### Supplied records:
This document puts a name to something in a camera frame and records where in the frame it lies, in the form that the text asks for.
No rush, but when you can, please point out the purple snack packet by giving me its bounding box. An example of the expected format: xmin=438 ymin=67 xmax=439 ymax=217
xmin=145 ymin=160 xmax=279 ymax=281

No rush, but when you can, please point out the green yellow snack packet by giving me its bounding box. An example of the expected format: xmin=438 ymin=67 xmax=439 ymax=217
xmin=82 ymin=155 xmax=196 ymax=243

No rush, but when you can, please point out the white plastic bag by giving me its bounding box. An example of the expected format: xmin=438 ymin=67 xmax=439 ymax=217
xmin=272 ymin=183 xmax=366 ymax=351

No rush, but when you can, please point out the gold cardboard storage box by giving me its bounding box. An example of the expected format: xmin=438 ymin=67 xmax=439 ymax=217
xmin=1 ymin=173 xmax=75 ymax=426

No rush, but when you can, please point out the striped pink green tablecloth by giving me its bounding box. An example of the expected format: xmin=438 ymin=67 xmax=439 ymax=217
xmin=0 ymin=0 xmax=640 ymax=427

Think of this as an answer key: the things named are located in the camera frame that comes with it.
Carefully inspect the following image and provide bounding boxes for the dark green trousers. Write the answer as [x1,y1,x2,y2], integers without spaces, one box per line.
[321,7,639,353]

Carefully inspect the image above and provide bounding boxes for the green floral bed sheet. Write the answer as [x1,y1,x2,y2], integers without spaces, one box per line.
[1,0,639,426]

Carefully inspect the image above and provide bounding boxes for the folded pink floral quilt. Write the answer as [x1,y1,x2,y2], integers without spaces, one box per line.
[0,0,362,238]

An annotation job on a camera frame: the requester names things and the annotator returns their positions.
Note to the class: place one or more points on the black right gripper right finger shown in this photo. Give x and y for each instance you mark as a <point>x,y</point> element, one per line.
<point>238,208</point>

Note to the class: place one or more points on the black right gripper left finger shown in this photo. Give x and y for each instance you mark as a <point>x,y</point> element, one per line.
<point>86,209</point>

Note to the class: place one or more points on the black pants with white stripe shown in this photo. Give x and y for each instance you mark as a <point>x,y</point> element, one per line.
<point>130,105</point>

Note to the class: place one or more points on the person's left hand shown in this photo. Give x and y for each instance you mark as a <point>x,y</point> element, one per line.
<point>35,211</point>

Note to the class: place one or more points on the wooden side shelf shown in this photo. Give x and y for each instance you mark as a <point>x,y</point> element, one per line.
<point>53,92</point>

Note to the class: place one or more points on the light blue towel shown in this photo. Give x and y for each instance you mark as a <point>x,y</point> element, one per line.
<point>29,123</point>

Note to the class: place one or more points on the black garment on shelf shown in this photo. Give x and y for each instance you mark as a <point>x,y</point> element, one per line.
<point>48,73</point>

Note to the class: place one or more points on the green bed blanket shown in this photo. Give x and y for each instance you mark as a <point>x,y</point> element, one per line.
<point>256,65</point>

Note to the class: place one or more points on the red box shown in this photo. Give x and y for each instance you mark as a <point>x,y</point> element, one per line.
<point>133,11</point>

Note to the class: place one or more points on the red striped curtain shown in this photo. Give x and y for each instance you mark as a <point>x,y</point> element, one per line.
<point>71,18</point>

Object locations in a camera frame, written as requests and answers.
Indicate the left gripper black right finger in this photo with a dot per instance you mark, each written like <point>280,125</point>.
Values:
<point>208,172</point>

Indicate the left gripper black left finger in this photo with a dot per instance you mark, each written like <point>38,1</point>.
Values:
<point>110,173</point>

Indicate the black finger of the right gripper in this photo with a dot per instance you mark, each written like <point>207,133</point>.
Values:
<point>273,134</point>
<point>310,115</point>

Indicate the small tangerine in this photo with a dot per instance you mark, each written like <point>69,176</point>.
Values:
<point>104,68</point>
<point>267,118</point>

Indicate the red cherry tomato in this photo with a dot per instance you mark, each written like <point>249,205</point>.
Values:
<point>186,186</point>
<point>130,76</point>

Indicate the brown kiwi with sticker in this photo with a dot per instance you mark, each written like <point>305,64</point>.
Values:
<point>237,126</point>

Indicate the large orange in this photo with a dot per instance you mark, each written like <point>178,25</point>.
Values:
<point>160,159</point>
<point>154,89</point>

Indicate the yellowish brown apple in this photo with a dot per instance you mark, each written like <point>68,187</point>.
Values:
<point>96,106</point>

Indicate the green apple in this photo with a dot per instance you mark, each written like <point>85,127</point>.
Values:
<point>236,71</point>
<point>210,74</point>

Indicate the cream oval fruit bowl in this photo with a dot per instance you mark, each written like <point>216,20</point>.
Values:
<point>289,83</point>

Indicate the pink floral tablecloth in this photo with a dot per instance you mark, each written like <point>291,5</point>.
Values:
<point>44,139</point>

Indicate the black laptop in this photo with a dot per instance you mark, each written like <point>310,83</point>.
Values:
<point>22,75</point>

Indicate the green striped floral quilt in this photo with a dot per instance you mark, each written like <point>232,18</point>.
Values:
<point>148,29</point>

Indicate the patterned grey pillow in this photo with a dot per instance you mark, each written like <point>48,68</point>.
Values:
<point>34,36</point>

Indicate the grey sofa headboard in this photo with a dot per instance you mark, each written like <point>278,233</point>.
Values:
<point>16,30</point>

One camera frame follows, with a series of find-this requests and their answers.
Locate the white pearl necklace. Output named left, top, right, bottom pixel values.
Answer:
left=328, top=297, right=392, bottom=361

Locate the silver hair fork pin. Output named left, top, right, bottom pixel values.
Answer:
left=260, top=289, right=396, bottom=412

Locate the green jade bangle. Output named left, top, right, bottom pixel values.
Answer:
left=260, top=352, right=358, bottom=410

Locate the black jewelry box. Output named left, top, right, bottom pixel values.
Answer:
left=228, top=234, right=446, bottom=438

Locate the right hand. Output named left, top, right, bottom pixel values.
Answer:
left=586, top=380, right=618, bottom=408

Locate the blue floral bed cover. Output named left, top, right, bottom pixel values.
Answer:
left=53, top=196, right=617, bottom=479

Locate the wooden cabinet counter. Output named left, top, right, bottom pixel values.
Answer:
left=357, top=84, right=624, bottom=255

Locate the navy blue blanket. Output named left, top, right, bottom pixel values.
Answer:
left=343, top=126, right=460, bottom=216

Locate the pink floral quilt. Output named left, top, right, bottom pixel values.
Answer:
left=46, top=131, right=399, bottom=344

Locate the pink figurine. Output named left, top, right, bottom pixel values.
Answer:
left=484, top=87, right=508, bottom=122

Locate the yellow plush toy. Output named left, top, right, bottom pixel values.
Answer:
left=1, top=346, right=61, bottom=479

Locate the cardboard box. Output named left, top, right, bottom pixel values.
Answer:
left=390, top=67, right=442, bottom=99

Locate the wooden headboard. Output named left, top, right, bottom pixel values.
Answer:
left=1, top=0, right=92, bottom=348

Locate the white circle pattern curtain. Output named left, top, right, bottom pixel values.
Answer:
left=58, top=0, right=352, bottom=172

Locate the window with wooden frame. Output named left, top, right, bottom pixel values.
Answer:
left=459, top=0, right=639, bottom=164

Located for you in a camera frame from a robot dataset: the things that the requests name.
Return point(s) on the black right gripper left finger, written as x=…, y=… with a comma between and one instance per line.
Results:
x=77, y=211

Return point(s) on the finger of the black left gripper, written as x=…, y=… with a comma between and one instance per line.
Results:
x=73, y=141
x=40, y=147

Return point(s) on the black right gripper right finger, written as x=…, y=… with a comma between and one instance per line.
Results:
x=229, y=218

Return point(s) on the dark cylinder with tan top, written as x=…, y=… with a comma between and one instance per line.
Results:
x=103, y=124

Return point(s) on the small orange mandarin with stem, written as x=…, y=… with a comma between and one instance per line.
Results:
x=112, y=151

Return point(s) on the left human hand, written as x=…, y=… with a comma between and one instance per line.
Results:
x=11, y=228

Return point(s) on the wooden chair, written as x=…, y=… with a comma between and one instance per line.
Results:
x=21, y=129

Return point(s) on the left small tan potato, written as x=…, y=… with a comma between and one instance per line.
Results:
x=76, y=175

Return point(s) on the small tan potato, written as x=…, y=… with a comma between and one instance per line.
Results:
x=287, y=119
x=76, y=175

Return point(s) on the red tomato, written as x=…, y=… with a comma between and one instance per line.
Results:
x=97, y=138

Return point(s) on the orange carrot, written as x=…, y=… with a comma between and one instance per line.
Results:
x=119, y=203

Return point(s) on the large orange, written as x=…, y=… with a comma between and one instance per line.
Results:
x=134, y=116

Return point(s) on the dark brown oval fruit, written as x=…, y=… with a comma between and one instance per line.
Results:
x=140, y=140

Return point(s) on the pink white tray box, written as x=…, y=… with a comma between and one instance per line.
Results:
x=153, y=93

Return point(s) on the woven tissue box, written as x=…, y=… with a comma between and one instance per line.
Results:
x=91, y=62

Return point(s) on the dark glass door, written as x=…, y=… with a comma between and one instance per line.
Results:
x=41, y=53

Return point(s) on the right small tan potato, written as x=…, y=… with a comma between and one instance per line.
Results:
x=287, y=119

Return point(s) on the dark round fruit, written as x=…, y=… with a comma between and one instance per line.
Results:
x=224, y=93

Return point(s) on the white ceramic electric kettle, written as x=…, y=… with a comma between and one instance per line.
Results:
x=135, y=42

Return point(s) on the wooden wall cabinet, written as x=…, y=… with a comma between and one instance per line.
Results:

### Your goal:
Reproduce each line of the material that mentions "answers".

### Answer to the problem:
Object locations in a camera frame, written as requests and answers.
One camera frame follows, with a series of find-this requests and their answers.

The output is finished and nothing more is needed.